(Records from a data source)
──────────────────────────────

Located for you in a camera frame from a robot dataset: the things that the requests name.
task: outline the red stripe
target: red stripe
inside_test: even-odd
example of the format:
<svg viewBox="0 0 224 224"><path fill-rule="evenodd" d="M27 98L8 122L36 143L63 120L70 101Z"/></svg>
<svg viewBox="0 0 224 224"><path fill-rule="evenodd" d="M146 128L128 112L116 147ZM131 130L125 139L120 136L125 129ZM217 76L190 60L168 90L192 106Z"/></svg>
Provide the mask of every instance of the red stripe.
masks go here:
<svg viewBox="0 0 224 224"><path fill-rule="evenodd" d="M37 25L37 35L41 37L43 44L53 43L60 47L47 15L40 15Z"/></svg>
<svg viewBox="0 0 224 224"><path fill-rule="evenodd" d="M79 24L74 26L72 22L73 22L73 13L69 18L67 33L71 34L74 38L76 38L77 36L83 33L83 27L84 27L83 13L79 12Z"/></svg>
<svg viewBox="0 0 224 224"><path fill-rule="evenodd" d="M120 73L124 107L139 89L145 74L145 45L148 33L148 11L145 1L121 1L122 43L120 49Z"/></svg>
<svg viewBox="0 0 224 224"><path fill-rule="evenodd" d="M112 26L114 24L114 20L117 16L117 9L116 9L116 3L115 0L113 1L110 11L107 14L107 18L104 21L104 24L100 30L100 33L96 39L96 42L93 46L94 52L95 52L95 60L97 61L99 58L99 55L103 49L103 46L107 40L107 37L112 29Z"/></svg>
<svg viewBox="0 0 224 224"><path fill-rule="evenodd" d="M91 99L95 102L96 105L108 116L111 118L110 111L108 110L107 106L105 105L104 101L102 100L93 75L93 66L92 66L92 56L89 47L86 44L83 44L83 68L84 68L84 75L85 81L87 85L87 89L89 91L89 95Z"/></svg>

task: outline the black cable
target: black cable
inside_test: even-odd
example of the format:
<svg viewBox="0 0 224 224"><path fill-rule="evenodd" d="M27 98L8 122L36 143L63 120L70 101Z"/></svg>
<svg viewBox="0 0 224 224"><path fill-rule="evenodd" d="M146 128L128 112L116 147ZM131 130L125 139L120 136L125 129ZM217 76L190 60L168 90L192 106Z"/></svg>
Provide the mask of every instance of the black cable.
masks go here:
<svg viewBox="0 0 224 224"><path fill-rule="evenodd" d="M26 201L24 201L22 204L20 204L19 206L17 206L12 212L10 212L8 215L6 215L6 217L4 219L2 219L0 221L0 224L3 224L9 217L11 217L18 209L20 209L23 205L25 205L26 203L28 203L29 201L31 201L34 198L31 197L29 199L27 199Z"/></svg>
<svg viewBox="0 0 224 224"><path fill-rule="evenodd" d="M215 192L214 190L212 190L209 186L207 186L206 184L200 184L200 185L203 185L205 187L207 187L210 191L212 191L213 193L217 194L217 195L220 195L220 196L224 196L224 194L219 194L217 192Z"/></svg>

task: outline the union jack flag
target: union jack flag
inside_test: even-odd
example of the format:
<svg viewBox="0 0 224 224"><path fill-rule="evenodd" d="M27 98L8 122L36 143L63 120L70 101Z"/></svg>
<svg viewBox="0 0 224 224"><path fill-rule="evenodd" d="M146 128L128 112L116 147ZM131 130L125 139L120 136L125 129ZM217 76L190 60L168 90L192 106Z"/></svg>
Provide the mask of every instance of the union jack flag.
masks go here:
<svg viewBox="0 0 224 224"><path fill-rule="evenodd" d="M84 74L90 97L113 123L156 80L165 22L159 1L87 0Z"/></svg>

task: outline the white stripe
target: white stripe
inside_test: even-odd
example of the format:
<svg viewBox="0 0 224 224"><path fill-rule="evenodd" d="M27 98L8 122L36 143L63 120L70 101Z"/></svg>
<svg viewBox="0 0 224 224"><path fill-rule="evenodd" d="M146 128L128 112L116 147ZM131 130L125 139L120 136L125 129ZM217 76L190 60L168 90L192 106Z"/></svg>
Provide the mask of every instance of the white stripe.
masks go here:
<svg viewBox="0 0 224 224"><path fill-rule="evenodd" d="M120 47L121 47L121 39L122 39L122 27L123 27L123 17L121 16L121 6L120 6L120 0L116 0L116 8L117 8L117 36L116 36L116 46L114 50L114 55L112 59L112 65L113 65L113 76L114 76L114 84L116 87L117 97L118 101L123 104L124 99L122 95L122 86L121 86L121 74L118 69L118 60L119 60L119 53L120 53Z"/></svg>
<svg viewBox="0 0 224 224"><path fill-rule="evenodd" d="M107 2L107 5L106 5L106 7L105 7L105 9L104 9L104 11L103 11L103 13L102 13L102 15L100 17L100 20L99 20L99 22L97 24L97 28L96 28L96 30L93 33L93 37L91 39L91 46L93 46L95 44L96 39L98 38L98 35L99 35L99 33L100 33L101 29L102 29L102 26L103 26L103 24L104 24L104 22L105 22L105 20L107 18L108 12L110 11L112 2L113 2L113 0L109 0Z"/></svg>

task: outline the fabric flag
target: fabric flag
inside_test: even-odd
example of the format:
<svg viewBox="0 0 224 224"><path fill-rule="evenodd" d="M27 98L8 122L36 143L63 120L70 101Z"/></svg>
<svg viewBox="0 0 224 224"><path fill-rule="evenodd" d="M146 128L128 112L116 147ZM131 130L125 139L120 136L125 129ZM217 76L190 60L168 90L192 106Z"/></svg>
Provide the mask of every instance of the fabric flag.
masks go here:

──────────────────────────────

**Exercise instructions:** Please show, exactly as written, every line above that contains the word "cable".

**Result of this exercise:**
task: outline the black cable
target: black cable
Provide the mask of every instance of the black cable.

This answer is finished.